THE PROBLEM:
Print out every line of the material exactly. Include no pictures.

THE DATA:
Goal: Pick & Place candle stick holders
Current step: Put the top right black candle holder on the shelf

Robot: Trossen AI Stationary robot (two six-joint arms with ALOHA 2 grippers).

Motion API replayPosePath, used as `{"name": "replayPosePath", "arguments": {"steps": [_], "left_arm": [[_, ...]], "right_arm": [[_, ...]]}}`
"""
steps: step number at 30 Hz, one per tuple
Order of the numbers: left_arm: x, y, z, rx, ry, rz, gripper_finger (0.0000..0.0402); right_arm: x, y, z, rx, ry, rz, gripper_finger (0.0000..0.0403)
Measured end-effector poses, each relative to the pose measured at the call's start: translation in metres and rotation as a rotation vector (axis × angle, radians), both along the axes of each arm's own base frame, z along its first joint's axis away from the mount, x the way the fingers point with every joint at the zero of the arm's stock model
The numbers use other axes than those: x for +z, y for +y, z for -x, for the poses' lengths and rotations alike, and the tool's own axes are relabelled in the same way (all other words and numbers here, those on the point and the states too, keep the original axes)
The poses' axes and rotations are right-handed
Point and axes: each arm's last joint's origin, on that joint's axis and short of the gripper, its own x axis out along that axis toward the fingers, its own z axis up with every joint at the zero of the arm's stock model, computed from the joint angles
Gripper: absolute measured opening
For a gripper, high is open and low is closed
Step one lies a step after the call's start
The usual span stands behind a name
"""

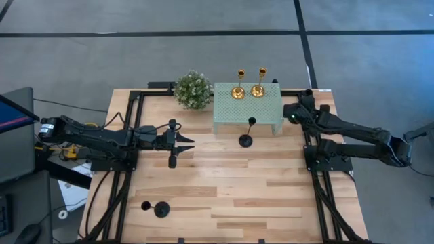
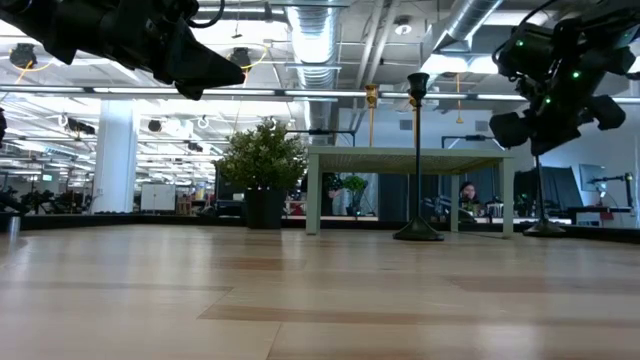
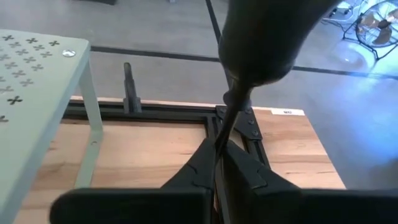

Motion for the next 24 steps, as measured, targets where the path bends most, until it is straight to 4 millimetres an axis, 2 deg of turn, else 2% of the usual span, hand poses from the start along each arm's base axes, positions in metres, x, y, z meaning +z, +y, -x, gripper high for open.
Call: {"name": "replayPosePath", "arguments": {"steps": [14, 18, 24], "left_arm": [[0.0, 0.0, 0.0, 0.0, 0.0, 0.0, 0.0095], [0.0, 0.0, 0.0, 0.0, 0.0, 0.0, 0.0095], [0.0, 0.0, 0.0, 0.0, 0.0, 0.0, 0.0095]], "right_arm": [[0.003, 0.006, -0.005, 0.083, 0.03, -0.015, 0.0002], [0.02, 0.005, -0.011, 0.146, 0.029, -0.021, 0.0001], [0.058, 0.004, -0.018, 0.217, 0.035, 0.033, 0.0001]]}}
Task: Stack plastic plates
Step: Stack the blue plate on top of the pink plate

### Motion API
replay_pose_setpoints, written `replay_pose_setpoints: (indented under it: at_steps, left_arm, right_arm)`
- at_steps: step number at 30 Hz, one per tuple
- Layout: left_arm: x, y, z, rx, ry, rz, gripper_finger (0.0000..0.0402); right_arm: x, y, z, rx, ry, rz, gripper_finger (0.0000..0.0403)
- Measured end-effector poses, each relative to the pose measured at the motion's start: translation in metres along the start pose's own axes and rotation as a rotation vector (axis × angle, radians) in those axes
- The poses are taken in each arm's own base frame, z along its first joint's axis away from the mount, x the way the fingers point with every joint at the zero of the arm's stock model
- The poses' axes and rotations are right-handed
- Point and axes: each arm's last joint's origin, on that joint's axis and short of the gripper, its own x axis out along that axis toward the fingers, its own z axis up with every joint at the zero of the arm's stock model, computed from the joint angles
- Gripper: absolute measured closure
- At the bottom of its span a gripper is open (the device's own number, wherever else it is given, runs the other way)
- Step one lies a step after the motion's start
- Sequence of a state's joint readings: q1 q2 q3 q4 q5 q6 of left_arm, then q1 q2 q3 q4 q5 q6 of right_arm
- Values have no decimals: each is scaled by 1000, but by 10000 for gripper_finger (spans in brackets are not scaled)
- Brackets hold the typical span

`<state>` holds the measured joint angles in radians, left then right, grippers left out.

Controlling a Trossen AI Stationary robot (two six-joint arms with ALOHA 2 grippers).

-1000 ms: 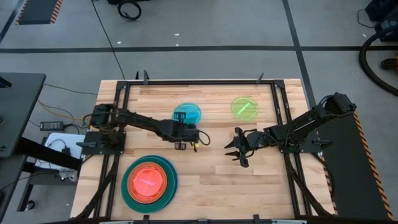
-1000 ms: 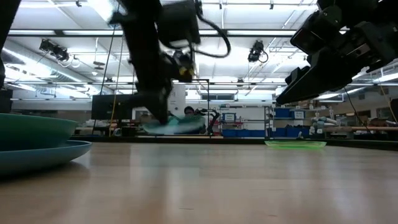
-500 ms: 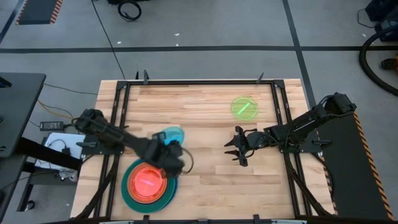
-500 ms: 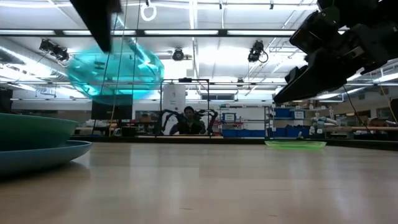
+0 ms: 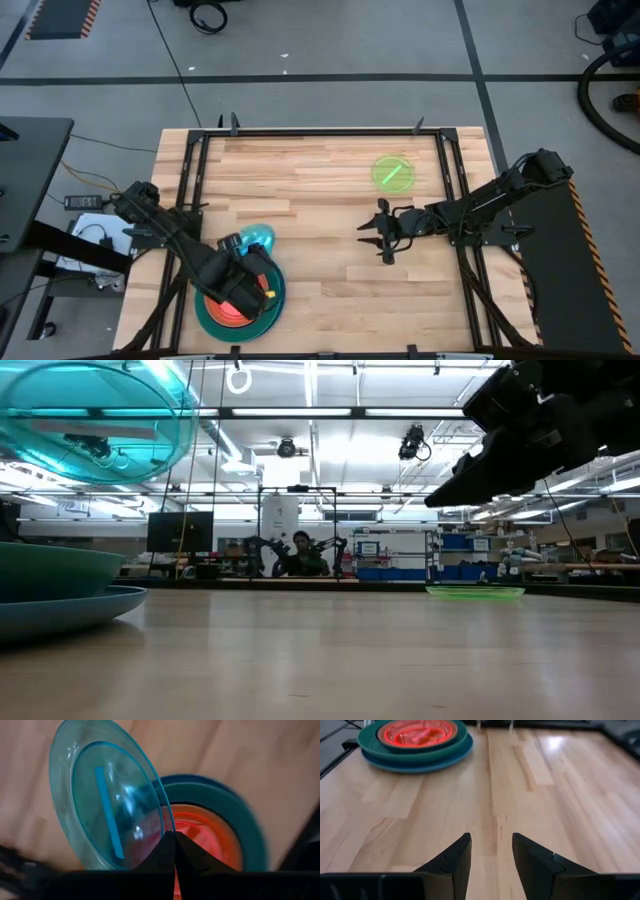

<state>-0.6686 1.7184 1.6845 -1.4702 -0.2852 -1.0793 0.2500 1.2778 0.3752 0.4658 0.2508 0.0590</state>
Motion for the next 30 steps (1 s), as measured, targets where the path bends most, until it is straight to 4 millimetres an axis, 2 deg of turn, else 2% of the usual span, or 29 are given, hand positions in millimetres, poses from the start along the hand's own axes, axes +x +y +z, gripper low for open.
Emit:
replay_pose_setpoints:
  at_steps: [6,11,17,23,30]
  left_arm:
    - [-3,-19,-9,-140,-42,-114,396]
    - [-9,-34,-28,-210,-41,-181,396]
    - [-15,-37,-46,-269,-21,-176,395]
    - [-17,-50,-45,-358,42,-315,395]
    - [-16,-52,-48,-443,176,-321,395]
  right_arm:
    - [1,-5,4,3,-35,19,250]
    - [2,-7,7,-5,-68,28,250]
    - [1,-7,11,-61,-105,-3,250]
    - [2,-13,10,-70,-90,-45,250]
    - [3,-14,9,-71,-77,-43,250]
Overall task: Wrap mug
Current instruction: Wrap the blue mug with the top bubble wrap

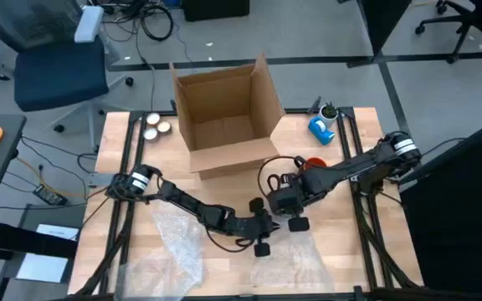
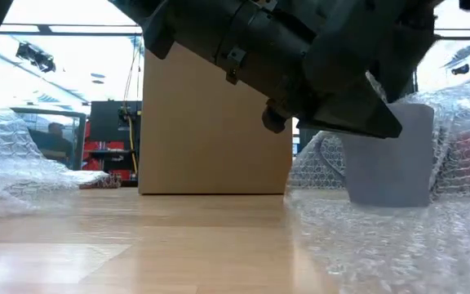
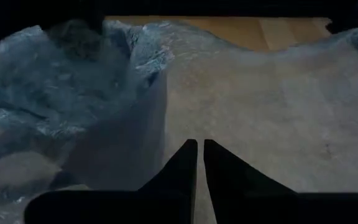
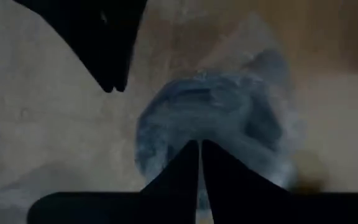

SOLUTION TO THIS TASK:
Goal: Pick & Place candle stick holders
Current step: Put the top right black candle holder on the shelf

Robot: Trossen AI Stationary robot (two six-joint arms with ALOHA 2 grippers).

Motion API replayPosePath, used as `{"name": "replayPosePath", "arguments": {"steps": [_], "left_arm": [[_, ...]], "right_arm": [[_, ...]]}}`
"""
steps: step number at 30 Hz, one per tuple
Order of the numbers: left_arm: x, y, z, rx, ry, rz, gripper_finger (0.0000..0.0402); right_arm: x, y, z, rx, ry, rz, gripper_finger (0.0000..0.0403)
Measured end-effector poses, each relative to the pose measured at the call's start: translation in metres and rotation as a rotation vector (axis × angle, radians), both along the axes of each arm's own base frame, z along its first joint's axis away from the mount, x the way the fingers point with every joint at the zero of the arm's stock model
The numbers use other axes than those: x for +z, y for +y, z for -x, for the poses' lengths and rotations alike, and the tool's own axes are relabelled in the same way (all other words and numbers here, those on the point and the states too, keep the original axes)
The poses' axes and rotations are right-handed
Point and axes: each arm's last joint's origin, on that joint's axis and short of the gripper, its own x axis out along that axis toward the fingers, its own z axis up with every joint at the zero of the arm's stock model, computed from the joint angles
Gripper: absolute measured opening
For a gripper, high is open and low is closed
Step one lies a step after the call's start
The usual span stands behind a name
"""


Motion for the next 24 steps, as measured, targets where the path bends most, until it is straight to 4 millimetres an axis, 2 deg of turn, else 2% of the usual span, hand poses from the start along each arm's base axes, positions in metres, x, y, z meaning +z, +y, -x, gripper high for open.
Call: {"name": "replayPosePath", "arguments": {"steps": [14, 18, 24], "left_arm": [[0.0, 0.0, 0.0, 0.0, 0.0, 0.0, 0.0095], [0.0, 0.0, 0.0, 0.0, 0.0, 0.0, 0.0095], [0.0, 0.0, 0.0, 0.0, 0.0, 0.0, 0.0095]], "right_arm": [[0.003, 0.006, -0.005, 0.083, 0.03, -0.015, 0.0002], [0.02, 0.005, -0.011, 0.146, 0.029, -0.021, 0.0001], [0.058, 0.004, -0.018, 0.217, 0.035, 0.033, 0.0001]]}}
Task: Stack plastic plates
Step: Stack the blue plate on top of the pink plate

### Motion API
replay_pose_setpoints, written `replay_pose_setpoints: (indented under it: at_steps, left_arm, right_arm)`
- at_steps: step number at 30 Hz, one per tuple
- Layout: left_arm: x, y, z, rx, ry, rz, gripper_finger (0.0000..0.0402); right_arm: x, y, z, rx, ry, rz, gripper_finger (0.0000..0.0403)
- Measured end-effector poses, each relative to the pose measured at the motion's start: translation in metres along the start pose's own axes and rotation as a rotation vector (axis × angle, radians) in those axes
- The poses are taken in each arm's own base frame, z along its first joint's axis away from the mount, x the way the fingers point with every joint at the zero of the arm's stock model
- The poses' axes and rotations are right-handed
- Point and axes: each arm's last joint's origin, on that joint's axis and short of the gripper, its own x axis out along that axis toward the fingers, its own z axis up with every joint at the zero of the arm's stock model, computed from the joint angles
- Gripper: absolute measured closure
- At the bottom of its span a gripper is open (the device's own number, wherever else it is given, runs the other way)
- Step one lies a step after the motion's start
- Sequence of a state's joint readings: q1 q2 q3 q4 q5 q6 of left_arm, then q1 q2 q3 q4 q5 q6 of right_arm
- Values have no decimals: each is scaled by 1000, but by 10000 for gripper_finger (spans in brackets are not scaled)
- Brackets hold the typical span

`<state>` holds the measured joint angles in radians, left then right, grippers left out.

Controlling a Trossen AI Stationary robot (two six-joint arms with ALOHA 2 grippers).

-1000 ms: 
-1000 ms: 
-500 ms: 
-500 ms: 
+0 ms: 

<state>-0.6686 1.7184 1.6845 -1.4702 -0.2852 -1.0793 0.2500 1.2778 0.3752 0.4658 0.2508 0.0590</state>
Motion for the next 30 steps (1 s), as measured, targets where the path bends most, until it is straight to 4 millimetres an axis, 2 deg of turn, else 2% of the usual span, or 29 are given, hand positions in millimetres, poses from the start along the hand's own axes, axes +x +y +z, gripper low for open.
Emit:
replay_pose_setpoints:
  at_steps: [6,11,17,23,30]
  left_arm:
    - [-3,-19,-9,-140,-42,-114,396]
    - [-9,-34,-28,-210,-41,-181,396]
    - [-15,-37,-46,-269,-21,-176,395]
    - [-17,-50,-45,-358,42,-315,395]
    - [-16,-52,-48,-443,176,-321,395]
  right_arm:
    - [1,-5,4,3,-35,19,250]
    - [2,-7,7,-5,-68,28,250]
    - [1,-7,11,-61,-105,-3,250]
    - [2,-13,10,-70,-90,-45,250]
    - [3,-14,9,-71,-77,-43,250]
Overall task: Wrap mug
Current instruction: Wrap the blue mug with the top bubble wrap

The exercise has been answered in full.